Max Tumolo e un insabbiamento nell’era COVID 19

Sapete che chiamo spesso la nostra Italia “Italietta“. Lo faccio come si fa quando si usa un vezzeggiativo/diminutivo perché sento per la nostra Patria un infinito amore. Scopro con piacere che addirittura un cittadino ha intitolato il proprio mezzo espressivo telematico “ItaliettaInfetta“. Il titolare del libero luogo telematico si chiama Max Tumolo e per oltre venti anni ci racconta di essere stato un esperto di marketing, imprenditore, guida turistica d’avventura e per oltre 25 anni è stato impegnato in attività umanitarie. Dapprima come volontario, poi come cooperante per diverse ONG italiane e internazionali, ed infine, come esperto del Ministero degli Affari Esteri e di Enti Pubblici, ha operato in Asia e in Africa e a lui va il mio saluto. Saluto e, per quel che vale, la mia solidarietà per la tenacia che ha messo nella vicenda che trovate ben raccontata a seguire. Mi sono letto e riletto la vicenda e sono convinto anch’io, sia pur nella mia marginalità e ininfluenza, che gli ambienti descritti (in questo caso si deve fare eccezione per la GdF) sono fortemente connotati da lati oscuri e rapporti di potere sconfinanti nel losco.

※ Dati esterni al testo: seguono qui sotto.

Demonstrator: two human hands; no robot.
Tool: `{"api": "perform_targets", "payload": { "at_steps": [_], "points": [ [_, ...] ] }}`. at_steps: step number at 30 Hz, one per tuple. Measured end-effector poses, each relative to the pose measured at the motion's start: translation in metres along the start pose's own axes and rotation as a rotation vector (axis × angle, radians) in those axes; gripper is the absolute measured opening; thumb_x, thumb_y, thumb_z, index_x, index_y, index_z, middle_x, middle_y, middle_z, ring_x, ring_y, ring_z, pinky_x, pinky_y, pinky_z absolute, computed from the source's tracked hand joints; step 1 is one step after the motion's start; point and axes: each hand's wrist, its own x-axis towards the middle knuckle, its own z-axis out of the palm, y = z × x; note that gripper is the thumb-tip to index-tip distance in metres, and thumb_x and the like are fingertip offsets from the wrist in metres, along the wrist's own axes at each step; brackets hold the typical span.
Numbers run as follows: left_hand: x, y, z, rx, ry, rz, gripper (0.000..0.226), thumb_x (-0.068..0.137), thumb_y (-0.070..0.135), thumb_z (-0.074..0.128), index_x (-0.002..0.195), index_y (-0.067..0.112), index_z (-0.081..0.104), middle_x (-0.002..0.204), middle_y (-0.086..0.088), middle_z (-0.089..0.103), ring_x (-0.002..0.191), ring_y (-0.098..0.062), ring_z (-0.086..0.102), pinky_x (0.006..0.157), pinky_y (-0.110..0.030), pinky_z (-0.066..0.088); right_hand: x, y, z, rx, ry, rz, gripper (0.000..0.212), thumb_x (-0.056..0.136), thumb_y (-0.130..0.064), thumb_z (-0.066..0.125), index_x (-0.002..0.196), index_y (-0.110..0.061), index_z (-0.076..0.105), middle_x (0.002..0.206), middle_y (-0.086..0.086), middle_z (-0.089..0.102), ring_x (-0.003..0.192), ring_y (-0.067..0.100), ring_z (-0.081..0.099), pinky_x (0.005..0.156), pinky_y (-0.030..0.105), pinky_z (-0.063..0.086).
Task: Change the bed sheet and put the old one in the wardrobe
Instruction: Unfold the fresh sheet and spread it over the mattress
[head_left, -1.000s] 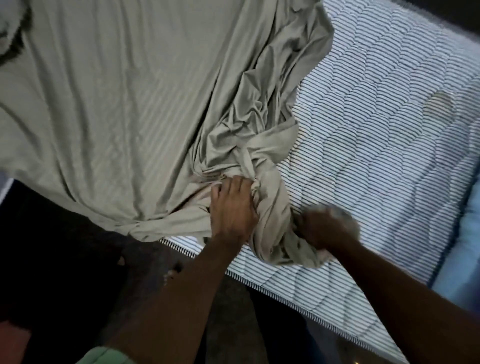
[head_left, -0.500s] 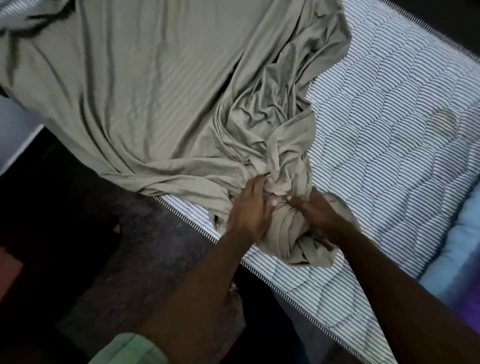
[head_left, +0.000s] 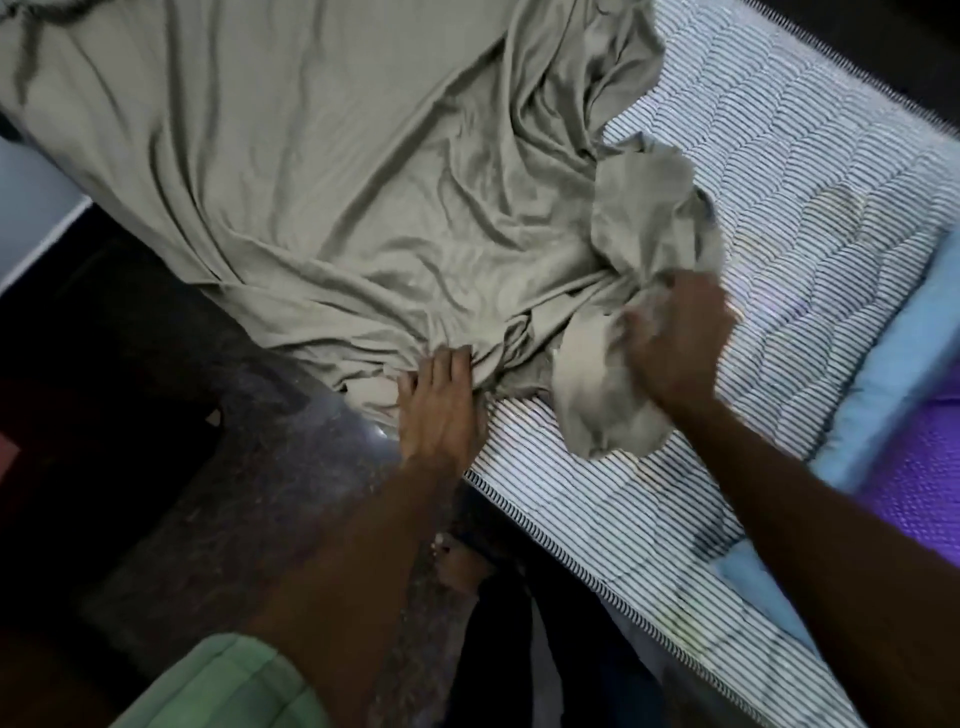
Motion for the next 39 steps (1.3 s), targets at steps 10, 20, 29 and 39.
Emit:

Se si pensa che la sorte sanitaria della nostra gente è affidati a questi personaggi, c’è da rabbrividire, quasi fossero i primi sintomi del febbrone da COVID 19. E bravo Max Tumolo. Comunque, come si diceva un tempo, “a disposizione“.

Oreste Grani/Leo Rugens 

P.S.

Prima di leggere l’articolo soffermatevi su questa forma civile di partecipazione al trattamento delle informazioni. 

ITALIETTA INFETTA nasce a Torino e il suo primo editoriale vede la luce nel marzo 2018 a firma di Max Tumolo.

Si tratta di un articolo di denuncia che scoperchia il vaso di Pandora sugli affari gestiti dalla Cooperazione Internazionale Italiana, facendone uscire scandali, malversazioni, nepotismi e complicità, attuati grazie all’illecito impiego di denaro pubblico, versato dai contribuenti del Bel Paese.

Fino a quel momento, l’unico referente di ITALIETTA INFETTA è Max Tumolo, che grazie alla lunga esperienza maturata in varie parti del mondo, proprio nell’ambito della Cooperazione Internazionale, conosce l’ambiente alla perfezione e ha potuto più volte individuarne tutti i più maleodoranti aspetti.

Grazie ai vasti consensi ottenuti, ITALIETTA INFETTA, approda il 1° Ottobre 2019 a un molto più ambizioso programma.

Utilizzando una piattaforma editoriale professionalmente avanzata oggi ITALIETTA INFETTA si arricchisce di un team di collaboratori destinato a crescere:  giornalisti, ricercatori, scrittori, studiosi, funzionari pubblici, tutti animati dal desiderio di portare alla luce e denunciare tutte le mistificazioni, gli inganni e ogni altro illecito, perpetrati, nel mondo, ai danni dei popoli che li hanno inconsapevolmente finanziati.

ITALIETTA INFETTA come veicolo d’informazione, di opinioni e di approfondimenti, sui fatti di attualità, politica, economia e ogni altro evento di pubblico interesse si propone come riferimento in un interessante ruolo di supporto per chi si trova ad affrontare la giungla della burocrazia che ci opprime e ci deprime anche nelle più semplici pratiche burocratiche.

Possiamo assicurare ai lettori e agli associati che non ci saranno mai partitismi, ideologie o linee d’orientamento, che ci impediranno di rivelare, SEMPRE, le verità cui approdiamo: ITALIETTA INFETTA è, e resterà, un organo d’informazione del tutto indipendente, apartitico e scevro da qualsiasi influenza esterna.

I nostri lettori, disporranno di uno spazio in cui poter liberamente interloquire con noi per fornirci commenti, idee, consensi, suggerimenti e critiche. Non li censureremo mai, salvo che non si scada nel turpiloquio, nelle offese e nella chiara espressione di sentimenti razzisti o comunque discriminatori verso orientamenti sessuali, religiosi e ideologici.

IL NOSTRO TEAM:

Max Tumolo, Direttore

Franco Nofori, Vice Direttore

Mario Maritano, Segretario, Autore

Anna Bono, autrice


P.S. al P.S. 

Su alcuni temi politici nodali, non la penso come i redattori di “IaliettaInfetta” ma sono tempi cupi necessitanti di confronto, di reciproca tolleranza, di eventuali alleanze.